Wednesday 3 December 2014

A routine matter.

I think I may finally have divined the root of my lifelong ennui and general dislike of matters societal: it's routine.  The business of routine I mean, not it's straightforward, the divination.  I don't know why this didn't dawn on me sooner.  I hated routine as a child.  It's my first real memory if I'm honest.

You can see the problems this brings one.  Every part of modern life is subject to the jackboot of routine.  From nursery onwards, we're taught to operate within very narrow confines and constraints.  I railed against this development as a nipper.  Prior to going to nursery at the age of three, I spent my time at home with my mother, in an completely improvised and most enjoyable protracted playtime.  Why wouldn't I hate the agencies of routine, then?  They wrenched me from this joyous, ambling life and tried to force me to conform to their bourgeois version of reality.  In their joyless world, play was to be enjoyed in predetermined and regular bursts.  "Playtime's over, children."  "Whoa, hang on a sec, I'm really breaking new ground with this Lego sculpture; I can't stop now."  

I hated being told when and what to eat, when and what to play, when to come and when to go.  I assumed in my preschool naivete that everyone felt the same, but no - most people seemed to like strictures.

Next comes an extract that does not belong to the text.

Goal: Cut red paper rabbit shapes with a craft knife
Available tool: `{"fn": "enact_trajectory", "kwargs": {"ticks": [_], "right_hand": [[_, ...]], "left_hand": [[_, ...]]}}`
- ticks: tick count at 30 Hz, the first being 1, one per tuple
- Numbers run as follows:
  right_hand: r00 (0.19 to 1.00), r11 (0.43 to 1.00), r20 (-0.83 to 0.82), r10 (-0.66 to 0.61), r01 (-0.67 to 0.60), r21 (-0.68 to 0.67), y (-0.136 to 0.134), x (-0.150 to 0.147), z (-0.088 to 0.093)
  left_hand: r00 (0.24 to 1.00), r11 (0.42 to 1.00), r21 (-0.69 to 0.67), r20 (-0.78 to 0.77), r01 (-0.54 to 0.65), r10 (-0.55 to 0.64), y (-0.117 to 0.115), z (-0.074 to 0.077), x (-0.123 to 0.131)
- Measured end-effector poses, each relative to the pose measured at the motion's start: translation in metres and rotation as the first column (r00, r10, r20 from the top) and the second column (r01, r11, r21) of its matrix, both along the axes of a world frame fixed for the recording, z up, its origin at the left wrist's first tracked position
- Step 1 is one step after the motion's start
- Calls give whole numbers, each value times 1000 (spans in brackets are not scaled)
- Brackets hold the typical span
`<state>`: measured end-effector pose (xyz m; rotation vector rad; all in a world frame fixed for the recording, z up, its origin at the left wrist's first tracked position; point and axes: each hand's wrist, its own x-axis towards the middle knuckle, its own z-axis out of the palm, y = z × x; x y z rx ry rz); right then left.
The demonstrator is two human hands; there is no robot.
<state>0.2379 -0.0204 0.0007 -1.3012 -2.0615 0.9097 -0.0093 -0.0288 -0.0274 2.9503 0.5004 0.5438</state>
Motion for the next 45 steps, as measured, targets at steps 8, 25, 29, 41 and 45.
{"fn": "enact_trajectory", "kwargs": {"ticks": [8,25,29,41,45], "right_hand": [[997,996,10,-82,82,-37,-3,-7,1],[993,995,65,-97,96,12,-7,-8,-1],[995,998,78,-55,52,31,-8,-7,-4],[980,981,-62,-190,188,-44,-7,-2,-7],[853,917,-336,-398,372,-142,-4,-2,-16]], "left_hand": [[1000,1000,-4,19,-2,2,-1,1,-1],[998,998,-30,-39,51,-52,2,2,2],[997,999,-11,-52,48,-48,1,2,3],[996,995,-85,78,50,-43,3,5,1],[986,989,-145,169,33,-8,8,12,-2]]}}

The problems continued into secondary education of course, intensified even.  I did find some succour at university.  I could sleep when I wanted and work when I wanted.  What these three years taught me is that I am very productive and very diligent when allowed to be.  I also wasn't beleaguered by chronic fatigue, as I was at school and am now.  The reason for this is not that I slept too much, in the usual lazy sitcom parody of studenthood, but that I was able to retire only when tired.  That meant I could sleep and rise 7 hours later, feeling rested.

Sleep, apart from this brief hiatus, has always been a problem for me.  The reason?  The notion that you must immediately go to bed adds unhelpful psychological pressure to the situation, which is guaranteed to ruin matters.  So even if you are tired, you'll struggle.  It's a bit like trying to have sex with a hectoring partner who continually shrieks "GET A HARD-ON.  QUICKLY NOW - I'M WAITING" as soon as you've pulled your socks off.  That's not going to help, believe me.  Nor, if you're reading this, is trying to slap some life in the offending organ whilst simultaneously tutting and rolling your eyes.

So, the theoretical solution to my ills is clear: shatter routine.  But how does a man with a square job, like me, do this?  Answers on a postcard please.  I do my best at the weekends; I wage a guerrilla war against routine.  I go out of my way not to have appointments in the dairy at the weekend, and this extends to not meeting friends in the pub.

Now, anyone who knows me even vaguely well will wrinkle the brow at this.  Normally, I adore the pub, and can think of no better environment in which to while away my hours, but on a Saturday night it's that enforced and carefully demarcated window thing again.  We'll meet at 9pm and stop at 11.30.  There's no scope for things to develop in an organic way.  There's no distant horizon to gaze at.  The whole enterprise lacks romance.

That's it I suppose - I'm a romantic.  I must remember to explain this to the missus when I get home.  "I'm too romantic, which is why I've resigned from my job."